Canadian labor rejects Third Way

Following in the footsteps of Tony Blair, Labour leader Alexa McDonough has been trying to steer Canada's New Democratic Party to the right.

However, despite getting a number of policy commitments through, she was met with very stiff resistance at the party's convention at the end of August.

With a right-wing Liberal federal government in power, and the NDP trailing with around 10% support in the opinion polls, together with a string of electoral disappointments earlier this year, the NDP right wing are looking to Blair and Schroder as saviours. Their idea is to gain popularity by adopting more pragmatic pro-business policies, as in Britain and Germany.

The problem is the success of the British Labour Party and the German SPD was not due to pro-capitalist policies, but primarily a rejection of the long period of conservative rule. Now there is growing disenchantment in Britain, as witnessed by the low turnout in the recent elections and the gains of the nationalists in Wales and Scotland. Similarly, the SPD has experienced a string of electoral defeats.

Their only experience also proves the point. Where the NDP has attempted to focus on "fiscal responsibility" and ape the Liberals, it has led to defeat and demoralisation. An opportunity to defeat the provincial Liberal government of Nova Scotia was thrown away this year, as the NDP vote fell from 39% to 30%. This was followed by a disastrous showing in Ontario in June, where the NDP was reduced to a rump, losing its party status. In British Columbia, the NDP government is facing defeat, after being rocked by scandal and the haemorrhaging of its support. In Saskatchewan, the NDP is only holding on by the skin of its teeth.

McDonough addressed the NDP convention with unmistakable Blairite language: "Supporting a market economy doesn't mean supporting a market society" was taken straight out of the Blair/Schroder pamphlet on the third way. We have to have solutions that "recognise the need for fiscal responsibility" and balanced budgets, she continued. "Flexibility demanded by business must also benefit the workers", while government, workers and bosses should work together. It is the same old tune of the right wing which has embraced the market and big business.

After initially endorsing a new economic policy that supported balanced budgets and tax relief for low and middle-income Canadians, after a bitter argument and with around a third of delegates voting against, conference later rejected a jobs proposal that touted partnerships with big business.

In a further blow to the leadership a resolution specifically rejecting 'Third Way' and 'New Centre' strategies was overwhelmingly supported by the convention. "We are a party that stands proudly on the left", said Svend Robinson, a left British Columbia MP. "The right in this country is very crowded already. We want to take on that agenda and not in anyway be seen to be accommodating it." He went on to enormous applause, "Yes, change, but this idea that somehow we are going to become another voice of business in Canada is not on."

Vocal opponents

One of the most vocal opponents of the drift to the right was union leader Buzz Hargrove, president of the Canadian Automobile Workers. Hargrove stated that the plan to reinvent the New Democrats in the image of Tony Blair would sink the party. He threatened to disaffiliate his 215,000 members from the NDP if the party was not standing clearly on the side of working people.
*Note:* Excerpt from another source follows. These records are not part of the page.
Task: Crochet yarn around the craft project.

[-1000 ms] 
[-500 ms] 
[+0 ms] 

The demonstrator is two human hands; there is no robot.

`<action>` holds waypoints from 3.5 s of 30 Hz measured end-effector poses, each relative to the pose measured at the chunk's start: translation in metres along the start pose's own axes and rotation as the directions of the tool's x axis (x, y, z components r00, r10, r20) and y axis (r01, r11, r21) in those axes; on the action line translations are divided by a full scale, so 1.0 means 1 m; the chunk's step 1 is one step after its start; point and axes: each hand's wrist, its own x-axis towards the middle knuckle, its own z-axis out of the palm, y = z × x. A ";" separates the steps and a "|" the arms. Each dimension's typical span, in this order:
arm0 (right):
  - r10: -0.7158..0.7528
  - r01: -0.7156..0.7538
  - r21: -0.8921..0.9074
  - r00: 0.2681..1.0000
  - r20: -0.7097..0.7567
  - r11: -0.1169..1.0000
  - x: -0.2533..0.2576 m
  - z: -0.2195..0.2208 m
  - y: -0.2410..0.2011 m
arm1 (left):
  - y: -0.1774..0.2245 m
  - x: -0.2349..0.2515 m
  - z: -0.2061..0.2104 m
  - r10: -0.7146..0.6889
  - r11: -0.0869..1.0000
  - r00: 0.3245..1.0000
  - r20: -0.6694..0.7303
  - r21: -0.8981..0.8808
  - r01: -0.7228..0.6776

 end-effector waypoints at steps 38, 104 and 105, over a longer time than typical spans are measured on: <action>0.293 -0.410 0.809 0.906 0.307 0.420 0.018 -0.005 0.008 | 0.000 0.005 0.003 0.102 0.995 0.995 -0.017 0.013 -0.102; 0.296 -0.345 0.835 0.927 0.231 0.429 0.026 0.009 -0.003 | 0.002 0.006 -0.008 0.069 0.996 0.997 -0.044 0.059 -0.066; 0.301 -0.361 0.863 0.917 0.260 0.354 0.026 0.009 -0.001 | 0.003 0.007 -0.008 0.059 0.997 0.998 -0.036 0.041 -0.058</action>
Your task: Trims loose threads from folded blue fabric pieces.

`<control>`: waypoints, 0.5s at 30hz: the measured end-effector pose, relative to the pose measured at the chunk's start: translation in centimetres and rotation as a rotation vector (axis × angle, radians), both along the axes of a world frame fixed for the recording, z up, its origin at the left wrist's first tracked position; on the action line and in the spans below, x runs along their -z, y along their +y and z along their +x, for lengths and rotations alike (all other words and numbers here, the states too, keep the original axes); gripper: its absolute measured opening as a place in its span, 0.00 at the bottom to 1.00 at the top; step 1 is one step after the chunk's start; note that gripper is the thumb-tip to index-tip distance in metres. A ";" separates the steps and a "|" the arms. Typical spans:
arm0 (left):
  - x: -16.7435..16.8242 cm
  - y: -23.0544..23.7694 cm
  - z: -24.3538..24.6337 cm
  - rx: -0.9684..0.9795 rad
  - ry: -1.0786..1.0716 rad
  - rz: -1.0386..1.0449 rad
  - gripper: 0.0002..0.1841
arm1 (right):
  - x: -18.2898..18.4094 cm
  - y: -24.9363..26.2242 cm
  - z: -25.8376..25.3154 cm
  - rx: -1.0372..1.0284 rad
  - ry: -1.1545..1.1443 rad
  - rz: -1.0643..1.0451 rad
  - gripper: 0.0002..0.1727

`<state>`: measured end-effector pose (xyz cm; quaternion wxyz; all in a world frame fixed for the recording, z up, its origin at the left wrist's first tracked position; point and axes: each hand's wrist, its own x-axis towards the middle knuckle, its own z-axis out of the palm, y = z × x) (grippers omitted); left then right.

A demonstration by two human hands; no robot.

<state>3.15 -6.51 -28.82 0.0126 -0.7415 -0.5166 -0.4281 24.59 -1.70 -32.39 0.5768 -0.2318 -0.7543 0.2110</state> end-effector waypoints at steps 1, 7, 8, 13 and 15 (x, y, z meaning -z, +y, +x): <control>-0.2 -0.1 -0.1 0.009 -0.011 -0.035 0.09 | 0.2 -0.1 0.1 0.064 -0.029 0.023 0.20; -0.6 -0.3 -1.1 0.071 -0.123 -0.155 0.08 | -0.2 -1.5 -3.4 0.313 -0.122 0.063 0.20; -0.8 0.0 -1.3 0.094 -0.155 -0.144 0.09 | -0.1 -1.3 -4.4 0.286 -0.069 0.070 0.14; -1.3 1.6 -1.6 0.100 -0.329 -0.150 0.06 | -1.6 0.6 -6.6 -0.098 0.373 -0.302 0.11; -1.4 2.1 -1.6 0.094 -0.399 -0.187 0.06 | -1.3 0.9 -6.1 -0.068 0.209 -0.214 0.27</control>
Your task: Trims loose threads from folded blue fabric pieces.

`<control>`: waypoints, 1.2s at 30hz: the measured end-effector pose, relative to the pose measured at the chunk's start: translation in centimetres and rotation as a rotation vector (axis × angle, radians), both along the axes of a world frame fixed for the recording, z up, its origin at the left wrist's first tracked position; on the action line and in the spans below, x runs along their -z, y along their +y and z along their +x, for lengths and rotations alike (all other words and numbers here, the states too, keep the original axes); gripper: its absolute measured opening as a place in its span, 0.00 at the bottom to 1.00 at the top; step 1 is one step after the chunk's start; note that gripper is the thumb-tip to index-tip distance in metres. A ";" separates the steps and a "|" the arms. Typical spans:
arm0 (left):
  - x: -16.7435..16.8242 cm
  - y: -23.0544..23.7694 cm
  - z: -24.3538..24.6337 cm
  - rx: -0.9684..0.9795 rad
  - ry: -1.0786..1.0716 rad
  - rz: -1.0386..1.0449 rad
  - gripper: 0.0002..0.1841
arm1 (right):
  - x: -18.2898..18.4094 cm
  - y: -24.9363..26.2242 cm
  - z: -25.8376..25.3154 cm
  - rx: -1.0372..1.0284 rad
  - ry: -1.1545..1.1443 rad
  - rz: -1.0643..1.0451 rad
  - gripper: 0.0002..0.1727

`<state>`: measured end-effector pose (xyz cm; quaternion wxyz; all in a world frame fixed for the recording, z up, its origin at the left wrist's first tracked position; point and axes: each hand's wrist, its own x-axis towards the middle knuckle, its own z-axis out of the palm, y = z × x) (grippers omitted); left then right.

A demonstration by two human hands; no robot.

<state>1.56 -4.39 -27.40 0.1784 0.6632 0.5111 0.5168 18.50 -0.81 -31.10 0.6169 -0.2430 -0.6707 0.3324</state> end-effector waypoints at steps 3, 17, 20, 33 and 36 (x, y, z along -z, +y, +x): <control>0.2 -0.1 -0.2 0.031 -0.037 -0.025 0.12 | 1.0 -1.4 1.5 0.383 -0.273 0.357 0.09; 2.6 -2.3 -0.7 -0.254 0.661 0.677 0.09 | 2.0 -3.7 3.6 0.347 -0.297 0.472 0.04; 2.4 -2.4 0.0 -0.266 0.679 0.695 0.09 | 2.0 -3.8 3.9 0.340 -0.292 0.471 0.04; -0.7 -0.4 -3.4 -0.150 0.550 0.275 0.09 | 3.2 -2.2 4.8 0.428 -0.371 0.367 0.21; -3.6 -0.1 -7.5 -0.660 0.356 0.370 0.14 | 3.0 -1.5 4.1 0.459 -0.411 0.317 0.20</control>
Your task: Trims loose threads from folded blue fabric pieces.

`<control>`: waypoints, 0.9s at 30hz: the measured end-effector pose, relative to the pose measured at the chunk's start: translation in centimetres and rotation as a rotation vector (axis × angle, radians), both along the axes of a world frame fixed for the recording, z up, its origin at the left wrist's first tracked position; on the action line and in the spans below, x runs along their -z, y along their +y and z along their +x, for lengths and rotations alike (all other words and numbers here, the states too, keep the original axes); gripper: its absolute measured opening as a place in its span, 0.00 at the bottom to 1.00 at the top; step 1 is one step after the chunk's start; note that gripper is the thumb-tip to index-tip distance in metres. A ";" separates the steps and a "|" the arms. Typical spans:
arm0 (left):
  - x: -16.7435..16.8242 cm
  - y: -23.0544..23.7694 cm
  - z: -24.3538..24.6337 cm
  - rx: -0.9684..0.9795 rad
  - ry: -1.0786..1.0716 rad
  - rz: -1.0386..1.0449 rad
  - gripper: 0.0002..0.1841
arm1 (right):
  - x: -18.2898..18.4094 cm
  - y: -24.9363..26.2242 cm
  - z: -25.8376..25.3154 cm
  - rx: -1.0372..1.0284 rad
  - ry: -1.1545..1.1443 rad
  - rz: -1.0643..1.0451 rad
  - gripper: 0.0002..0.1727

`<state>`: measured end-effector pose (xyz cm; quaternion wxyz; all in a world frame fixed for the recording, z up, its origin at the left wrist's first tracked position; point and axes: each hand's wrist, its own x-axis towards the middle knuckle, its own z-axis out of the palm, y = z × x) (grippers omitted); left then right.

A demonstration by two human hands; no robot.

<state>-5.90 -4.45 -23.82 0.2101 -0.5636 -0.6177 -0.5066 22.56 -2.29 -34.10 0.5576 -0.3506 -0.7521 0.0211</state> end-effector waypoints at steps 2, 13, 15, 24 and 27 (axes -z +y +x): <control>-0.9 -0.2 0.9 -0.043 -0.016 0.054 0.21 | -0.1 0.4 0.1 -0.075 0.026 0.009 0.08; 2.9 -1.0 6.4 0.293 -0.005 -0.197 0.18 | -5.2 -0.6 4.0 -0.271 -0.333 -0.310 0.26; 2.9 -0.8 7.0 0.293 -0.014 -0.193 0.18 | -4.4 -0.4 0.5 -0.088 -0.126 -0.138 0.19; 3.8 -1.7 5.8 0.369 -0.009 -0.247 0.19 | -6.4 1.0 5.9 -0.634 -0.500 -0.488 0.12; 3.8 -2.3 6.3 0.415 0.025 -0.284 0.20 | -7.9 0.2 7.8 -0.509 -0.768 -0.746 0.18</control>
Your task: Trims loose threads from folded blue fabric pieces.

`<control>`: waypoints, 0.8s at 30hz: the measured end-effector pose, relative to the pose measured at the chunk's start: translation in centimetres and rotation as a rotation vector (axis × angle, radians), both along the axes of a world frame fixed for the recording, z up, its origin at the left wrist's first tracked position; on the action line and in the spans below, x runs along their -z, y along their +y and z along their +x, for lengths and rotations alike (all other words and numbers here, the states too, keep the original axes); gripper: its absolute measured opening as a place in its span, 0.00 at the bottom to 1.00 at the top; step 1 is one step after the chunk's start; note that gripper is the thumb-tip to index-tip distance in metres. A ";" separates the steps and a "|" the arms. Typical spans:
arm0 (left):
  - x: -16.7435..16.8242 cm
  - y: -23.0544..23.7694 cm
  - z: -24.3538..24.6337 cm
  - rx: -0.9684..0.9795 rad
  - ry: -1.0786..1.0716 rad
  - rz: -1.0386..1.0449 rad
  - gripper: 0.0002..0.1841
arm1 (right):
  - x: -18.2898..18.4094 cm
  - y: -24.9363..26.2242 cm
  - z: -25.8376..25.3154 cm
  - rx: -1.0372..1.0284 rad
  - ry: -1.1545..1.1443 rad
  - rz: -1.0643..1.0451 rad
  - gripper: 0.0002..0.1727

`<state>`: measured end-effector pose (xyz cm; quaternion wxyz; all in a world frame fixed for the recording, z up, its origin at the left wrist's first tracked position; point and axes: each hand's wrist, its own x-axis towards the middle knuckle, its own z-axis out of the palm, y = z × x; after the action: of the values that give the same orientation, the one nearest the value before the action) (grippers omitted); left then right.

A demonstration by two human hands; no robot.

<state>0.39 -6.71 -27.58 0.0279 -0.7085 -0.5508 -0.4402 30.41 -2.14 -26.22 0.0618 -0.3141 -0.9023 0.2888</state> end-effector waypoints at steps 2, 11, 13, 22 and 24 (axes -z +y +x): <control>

In the end, the delegates rejection of Blairism was a clear shot across the bow of the McDonough leadership. In turn the leadership was forced to recognise this overwhelming feeling. McDonough herself was forced to come out against following Blair's polices, but argued that the decision to reject the 'Third Way' was more about rejecting labels than policy. Clearly, the right wing have not given up its aim of pushing the NDP further to the right. It is also clear the struggle will continue.

As the crisis unfolds, the Canadian labour movement will go back to its original ideas based on the overthrow of capitalism. The precursor to the NDP, the Co-operative Commonwealth Federation, issued a Regina Manifesto at its founding convention in 1933:

"We propose to provide work and purchasing power for those now unemployed by a far-reaching programme of public expenditure on housing, slum clearance, hospitals, libraries, schools, community halls, parks, recreational projects, reforestation, rural electrification, the elimination of grade crossings, and other similar projects in both town and country."

The Manifesto concluded: "Emergency measures, however, are of only temporary value, for the present depression is a sign of the mortal sickness of the whole capitalist system, and this sickness cannot be cured by the application of salves. These leave untouched the cancer which is eating at the heart of our society, namely, the economic system in which our natural resources and our principal means of production and distribution are owned, controlled and operated for the private profit of a small proportion of our population.

"No C.C.F. Government will rest content until it has eradicated capitalism and put into operation the full programme of socialised planning which will lead to the establishment in Canada of a Cooperative Commonwealth."

Within two years the CCF had won seven seats in parliament. By the end of the second world war, it had 28 seats and was the government of Saskatchewan.

The present NDP, rather than looking at 'new' pro-business policies, should rediscover this radical socialist programme. Only then will it be able to offer a real alternative to the working class of Canada that can eliminate the problems they face, inspiring them in a real socialist vision of the future.